- [WHAT TO DO]: Check every line of the entries below for the word "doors", then give only the number of lines that have it.

*** Block opens ***

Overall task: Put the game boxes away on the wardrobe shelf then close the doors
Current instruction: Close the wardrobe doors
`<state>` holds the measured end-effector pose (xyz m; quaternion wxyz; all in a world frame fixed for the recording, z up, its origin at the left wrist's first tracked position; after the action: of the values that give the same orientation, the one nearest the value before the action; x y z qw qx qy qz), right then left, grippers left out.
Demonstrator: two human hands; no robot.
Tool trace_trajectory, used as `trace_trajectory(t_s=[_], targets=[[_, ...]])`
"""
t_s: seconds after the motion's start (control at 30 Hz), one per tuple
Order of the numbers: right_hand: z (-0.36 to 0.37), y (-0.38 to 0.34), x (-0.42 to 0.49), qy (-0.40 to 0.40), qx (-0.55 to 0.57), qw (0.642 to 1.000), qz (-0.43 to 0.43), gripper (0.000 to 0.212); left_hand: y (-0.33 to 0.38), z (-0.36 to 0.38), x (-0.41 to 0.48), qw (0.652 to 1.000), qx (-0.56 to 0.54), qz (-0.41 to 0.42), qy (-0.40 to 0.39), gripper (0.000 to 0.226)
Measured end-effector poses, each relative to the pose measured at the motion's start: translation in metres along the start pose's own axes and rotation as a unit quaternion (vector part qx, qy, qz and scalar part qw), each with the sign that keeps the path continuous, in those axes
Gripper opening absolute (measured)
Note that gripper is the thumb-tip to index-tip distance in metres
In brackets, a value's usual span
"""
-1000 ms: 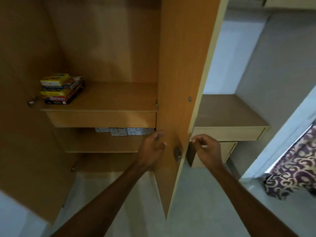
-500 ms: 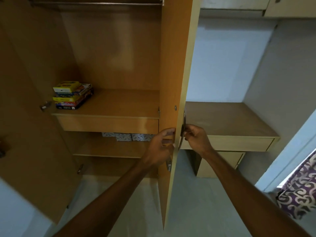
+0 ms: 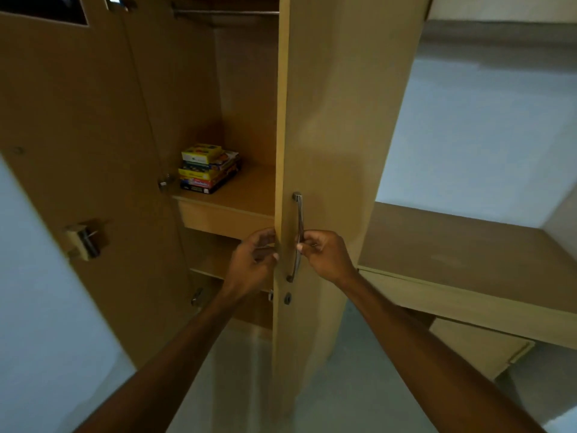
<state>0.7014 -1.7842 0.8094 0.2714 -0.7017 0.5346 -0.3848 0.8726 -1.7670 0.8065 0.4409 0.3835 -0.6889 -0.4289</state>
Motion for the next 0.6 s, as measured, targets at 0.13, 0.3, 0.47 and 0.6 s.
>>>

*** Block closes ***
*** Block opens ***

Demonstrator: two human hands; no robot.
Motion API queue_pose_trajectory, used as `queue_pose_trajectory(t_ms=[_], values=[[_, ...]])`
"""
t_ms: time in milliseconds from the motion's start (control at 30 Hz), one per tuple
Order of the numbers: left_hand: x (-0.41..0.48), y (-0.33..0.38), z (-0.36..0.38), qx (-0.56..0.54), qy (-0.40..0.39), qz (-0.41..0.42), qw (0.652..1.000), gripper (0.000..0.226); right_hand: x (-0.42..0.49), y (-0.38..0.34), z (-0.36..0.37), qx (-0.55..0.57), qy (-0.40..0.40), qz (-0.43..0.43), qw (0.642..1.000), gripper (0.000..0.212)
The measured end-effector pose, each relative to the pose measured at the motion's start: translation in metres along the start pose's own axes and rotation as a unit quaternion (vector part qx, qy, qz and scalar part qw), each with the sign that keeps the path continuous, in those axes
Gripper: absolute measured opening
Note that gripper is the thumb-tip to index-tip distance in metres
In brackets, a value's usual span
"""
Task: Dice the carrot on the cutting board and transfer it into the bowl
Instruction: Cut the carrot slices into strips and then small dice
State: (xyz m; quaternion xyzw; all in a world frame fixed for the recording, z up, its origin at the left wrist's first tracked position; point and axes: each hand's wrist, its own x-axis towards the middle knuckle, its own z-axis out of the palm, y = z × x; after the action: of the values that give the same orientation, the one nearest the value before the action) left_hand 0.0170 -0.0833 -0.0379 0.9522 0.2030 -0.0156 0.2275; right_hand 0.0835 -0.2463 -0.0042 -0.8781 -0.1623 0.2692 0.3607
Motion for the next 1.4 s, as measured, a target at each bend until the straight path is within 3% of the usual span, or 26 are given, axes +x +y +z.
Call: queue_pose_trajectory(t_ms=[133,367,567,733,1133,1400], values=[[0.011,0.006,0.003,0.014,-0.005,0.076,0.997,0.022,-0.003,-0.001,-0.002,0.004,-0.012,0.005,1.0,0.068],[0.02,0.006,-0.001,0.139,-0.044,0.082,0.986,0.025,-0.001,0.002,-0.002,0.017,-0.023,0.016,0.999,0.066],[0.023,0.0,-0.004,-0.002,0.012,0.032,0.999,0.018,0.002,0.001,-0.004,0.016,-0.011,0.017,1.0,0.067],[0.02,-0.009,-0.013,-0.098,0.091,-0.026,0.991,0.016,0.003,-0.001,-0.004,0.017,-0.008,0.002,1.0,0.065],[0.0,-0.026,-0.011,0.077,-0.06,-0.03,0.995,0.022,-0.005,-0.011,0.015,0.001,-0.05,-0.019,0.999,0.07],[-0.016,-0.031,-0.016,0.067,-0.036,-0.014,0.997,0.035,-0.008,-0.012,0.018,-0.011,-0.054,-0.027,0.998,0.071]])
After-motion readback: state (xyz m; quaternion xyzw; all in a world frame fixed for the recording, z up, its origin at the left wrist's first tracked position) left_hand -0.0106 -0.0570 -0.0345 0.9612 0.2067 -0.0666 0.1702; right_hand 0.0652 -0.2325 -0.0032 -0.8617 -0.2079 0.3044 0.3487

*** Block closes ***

- [TASK RESULT]: 2